During your garage sale, you have adjusted your prices and at this step you know roughly at what price the remaining items are going to be sold for, provided that you have sold similar items. Hence, having only sold clothes at the garage sale, it is difficult to estimate other types of item because you have no reference. Let’s imagine the model for estimating clothing prices uses brand, fabric, style and wear or discoloration. The problem arises because these features might not be useful to estimate prices on other items like kitchen appliances or furniture!
Indeed, it is important to make sure that you have additional validation data because your model might only work for your training data, which would mean that your model might fail when running on new data i.e. when you actually try to predict something from outside your training data set. You want to make sure that it can predict the expected outcome on both your training and validation data.
Machine learning can be summarized as the process of obtaining a trained model which will be used to make inferences or predictions.
The variety of models and the math behind machine learning might be overwhelming, but you usually don’t need to go too much in depth to start discovering interesting features from your data.

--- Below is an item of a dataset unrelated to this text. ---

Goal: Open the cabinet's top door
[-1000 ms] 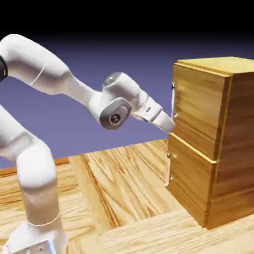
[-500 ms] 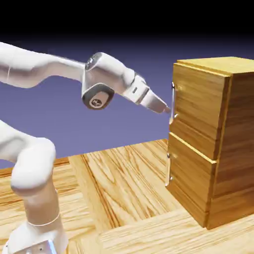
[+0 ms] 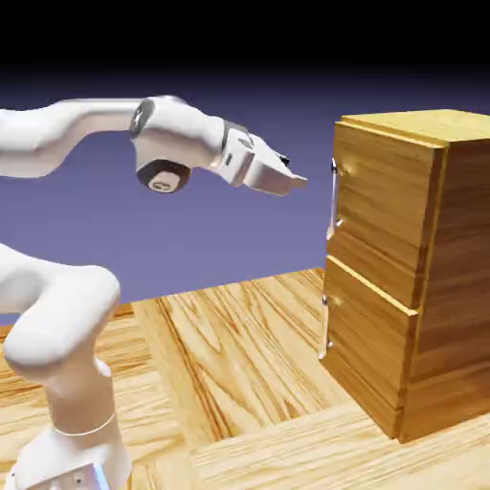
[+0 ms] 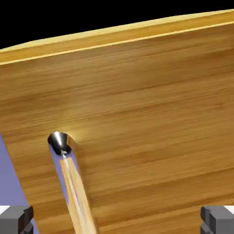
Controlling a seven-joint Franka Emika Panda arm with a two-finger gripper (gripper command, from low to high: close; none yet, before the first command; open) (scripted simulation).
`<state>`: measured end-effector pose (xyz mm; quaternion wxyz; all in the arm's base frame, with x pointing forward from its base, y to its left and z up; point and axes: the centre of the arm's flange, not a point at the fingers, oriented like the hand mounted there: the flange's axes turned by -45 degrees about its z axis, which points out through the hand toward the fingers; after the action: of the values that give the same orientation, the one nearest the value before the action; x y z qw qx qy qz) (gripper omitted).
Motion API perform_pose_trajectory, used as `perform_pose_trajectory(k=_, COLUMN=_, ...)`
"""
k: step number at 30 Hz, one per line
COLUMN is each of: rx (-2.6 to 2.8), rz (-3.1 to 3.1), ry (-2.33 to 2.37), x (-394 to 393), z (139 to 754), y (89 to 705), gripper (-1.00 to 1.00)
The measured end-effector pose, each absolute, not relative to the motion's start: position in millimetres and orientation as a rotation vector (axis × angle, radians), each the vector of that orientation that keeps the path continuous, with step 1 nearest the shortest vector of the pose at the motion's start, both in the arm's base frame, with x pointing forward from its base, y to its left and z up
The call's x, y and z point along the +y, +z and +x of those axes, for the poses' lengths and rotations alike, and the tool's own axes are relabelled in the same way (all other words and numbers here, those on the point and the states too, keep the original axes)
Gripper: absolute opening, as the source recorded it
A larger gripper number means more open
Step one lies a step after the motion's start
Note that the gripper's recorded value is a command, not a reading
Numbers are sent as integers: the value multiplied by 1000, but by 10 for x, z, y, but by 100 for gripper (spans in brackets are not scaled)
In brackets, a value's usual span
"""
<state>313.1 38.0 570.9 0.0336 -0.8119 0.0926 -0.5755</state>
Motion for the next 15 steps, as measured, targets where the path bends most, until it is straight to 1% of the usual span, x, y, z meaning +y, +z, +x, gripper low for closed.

I suggest reading this Microsoft document which introduces the main concepts of machine learning (summarized in this cheat sheet). After familiarizing yourself with the main concepts and vocabulary, you can use a number of pre built models (or explore a simple one) by following the garage sale method I described. Examples of prebuilt models include TensorFlow for Poets, which will introduce you to image classification and this Kaggle competition kernel which walks you through the methodology to make predictions on the Titanic dataset.
I hope this article was helpful to understand the methodology used for machine learning!